Eye-opening new research

In a new study published in the Journal of Adolescent & Adult Literacy, Batchelor asked her students to analyze groups of different texts that included YouTube videos, songs, poetry, dance performances, graphic novels, young adult literature, video games, and more.

The study was based on a class project, where students first choose an urgent social issue before then assembling a related group of texts that they, as potential teachers, would consider sharing with their own future students.

In class, 23 students chose 23 different issues, and some of the topics they chose were the Black Lives Matter movement and ending the stigma around mental health, among others.

“The students created a topic that was tugging at their heart, but then I had them go one step deeper,” Batchelor says. “I said, ‘Now that you created this unit that you think is awesome, look at it again from a critical literacy lens.’ Whose voices are missing? Whose are not heard? Whose are being privileged? Look at all the different positionalities that you identify with, and then look at it from a different lens.”

And students were surprised by what they saw.

“They were blown away,” Batchelor says. “They said, ‘Wow, even though we have gone this whole semester talking about these things, and all these different groups.
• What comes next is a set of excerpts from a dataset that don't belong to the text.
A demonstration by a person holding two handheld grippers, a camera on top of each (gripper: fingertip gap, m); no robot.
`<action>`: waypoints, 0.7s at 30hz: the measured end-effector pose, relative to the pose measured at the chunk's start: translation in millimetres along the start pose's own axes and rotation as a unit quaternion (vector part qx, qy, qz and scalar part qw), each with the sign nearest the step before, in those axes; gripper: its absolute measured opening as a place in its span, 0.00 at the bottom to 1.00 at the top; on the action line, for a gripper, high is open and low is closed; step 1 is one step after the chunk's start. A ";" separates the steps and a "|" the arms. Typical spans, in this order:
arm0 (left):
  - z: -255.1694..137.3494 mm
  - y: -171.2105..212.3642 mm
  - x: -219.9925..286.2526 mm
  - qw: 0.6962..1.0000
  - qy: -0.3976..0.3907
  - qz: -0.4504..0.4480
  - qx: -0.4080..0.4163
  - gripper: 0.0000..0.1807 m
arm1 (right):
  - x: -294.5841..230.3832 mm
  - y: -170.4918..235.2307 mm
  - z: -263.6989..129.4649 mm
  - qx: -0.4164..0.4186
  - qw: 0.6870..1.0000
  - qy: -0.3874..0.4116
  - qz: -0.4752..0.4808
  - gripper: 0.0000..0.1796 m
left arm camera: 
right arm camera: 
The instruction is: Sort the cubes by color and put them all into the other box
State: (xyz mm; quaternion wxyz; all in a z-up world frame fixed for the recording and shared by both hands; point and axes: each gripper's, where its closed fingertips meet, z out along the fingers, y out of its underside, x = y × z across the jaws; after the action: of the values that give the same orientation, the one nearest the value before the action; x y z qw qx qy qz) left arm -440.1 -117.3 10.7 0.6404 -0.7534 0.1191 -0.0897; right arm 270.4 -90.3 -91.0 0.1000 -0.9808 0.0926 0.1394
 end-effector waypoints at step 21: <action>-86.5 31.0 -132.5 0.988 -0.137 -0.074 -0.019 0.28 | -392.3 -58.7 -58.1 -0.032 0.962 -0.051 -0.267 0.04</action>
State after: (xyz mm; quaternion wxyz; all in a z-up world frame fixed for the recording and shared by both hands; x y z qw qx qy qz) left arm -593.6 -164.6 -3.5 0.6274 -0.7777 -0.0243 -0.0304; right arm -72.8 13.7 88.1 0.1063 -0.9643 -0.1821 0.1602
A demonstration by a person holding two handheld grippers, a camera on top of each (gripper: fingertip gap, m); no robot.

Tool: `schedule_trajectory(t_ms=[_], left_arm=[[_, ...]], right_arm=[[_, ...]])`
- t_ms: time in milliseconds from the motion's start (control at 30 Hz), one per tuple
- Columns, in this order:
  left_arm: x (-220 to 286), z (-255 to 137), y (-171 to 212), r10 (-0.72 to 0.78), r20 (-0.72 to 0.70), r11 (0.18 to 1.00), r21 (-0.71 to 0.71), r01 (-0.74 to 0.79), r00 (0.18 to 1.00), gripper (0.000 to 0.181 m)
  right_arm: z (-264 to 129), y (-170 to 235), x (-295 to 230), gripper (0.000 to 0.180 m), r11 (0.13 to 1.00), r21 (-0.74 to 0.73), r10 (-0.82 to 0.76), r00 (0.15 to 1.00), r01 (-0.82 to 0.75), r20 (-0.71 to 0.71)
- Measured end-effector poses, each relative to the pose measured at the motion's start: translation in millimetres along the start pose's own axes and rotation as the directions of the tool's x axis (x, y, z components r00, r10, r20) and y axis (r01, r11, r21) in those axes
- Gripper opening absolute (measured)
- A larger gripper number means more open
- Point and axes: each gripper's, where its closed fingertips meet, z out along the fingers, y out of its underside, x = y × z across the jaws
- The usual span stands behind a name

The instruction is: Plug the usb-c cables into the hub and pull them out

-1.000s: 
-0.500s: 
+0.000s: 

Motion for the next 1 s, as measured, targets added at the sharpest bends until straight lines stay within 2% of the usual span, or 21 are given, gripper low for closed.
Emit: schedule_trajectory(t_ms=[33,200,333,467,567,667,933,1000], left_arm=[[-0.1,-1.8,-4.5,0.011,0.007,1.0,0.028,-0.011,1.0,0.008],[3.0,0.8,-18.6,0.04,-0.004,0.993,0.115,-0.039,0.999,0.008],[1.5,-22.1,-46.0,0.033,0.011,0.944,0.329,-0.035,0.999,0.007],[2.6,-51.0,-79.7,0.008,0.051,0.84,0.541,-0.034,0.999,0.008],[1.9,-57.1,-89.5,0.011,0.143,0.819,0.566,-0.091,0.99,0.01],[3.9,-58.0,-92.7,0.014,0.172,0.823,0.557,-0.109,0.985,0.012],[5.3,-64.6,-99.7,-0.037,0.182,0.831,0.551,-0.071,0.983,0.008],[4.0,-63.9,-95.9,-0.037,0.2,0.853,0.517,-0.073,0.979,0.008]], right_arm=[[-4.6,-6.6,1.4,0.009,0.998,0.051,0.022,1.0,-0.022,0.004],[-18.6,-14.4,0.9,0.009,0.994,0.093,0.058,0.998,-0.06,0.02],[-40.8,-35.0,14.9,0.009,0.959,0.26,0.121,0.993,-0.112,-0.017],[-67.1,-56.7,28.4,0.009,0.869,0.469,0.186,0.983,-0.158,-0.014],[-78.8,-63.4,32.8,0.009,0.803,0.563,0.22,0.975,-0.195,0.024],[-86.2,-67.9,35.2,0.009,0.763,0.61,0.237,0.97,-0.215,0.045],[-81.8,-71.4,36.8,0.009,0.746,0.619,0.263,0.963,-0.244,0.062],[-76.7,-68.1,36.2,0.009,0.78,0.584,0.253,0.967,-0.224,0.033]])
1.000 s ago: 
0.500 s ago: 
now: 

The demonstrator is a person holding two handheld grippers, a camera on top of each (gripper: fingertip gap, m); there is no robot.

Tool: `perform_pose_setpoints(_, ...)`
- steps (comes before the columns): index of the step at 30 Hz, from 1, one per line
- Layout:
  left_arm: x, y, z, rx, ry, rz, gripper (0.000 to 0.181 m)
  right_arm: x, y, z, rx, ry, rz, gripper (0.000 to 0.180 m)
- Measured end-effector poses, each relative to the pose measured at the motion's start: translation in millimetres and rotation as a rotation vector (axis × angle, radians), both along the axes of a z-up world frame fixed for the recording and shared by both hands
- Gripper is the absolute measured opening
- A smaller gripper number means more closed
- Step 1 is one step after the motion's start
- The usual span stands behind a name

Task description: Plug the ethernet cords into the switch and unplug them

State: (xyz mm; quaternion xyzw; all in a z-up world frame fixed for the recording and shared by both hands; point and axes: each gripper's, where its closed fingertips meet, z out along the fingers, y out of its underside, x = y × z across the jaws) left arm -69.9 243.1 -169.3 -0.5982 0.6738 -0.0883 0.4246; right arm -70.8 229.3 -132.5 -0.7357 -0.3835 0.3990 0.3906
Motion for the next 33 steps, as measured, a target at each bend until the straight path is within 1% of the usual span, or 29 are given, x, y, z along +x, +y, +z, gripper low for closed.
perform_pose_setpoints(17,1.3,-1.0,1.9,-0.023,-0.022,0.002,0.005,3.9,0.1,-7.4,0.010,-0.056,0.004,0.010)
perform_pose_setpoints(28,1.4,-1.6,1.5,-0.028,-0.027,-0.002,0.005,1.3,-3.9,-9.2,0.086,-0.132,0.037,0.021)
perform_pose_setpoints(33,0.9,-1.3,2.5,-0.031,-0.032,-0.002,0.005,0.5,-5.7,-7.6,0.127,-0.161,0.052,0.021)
Why didn't I include these voices?’”

Overall, the project showed students just how easily some voices can be left out of certain conversations, and why it’s important for them to identify their own unconscious biases.

“There's a whole variety of people that are being marginalized and not represented, especially when it comes to using literature in the classroom,” says Batchelor. “And sometimes it may not be your fault because the books just aren't there. They haven't been written yet. Or, they are there and you just weren't realizing it because you're coming at it with your own positionalities in mind.”

The project also highlighted the importance of embracing our growing multiculturalism as well.

Particularly for those managing increasingly diverse classrooms, critical literacy can give teachers the tools to engage different students, many of whom may have perspectives and life experiences that diverge greatly from their own.

“That becomes very eye-opening to practicing teachers,” Batchelor says, “as well as pre-service teachers going into the field.”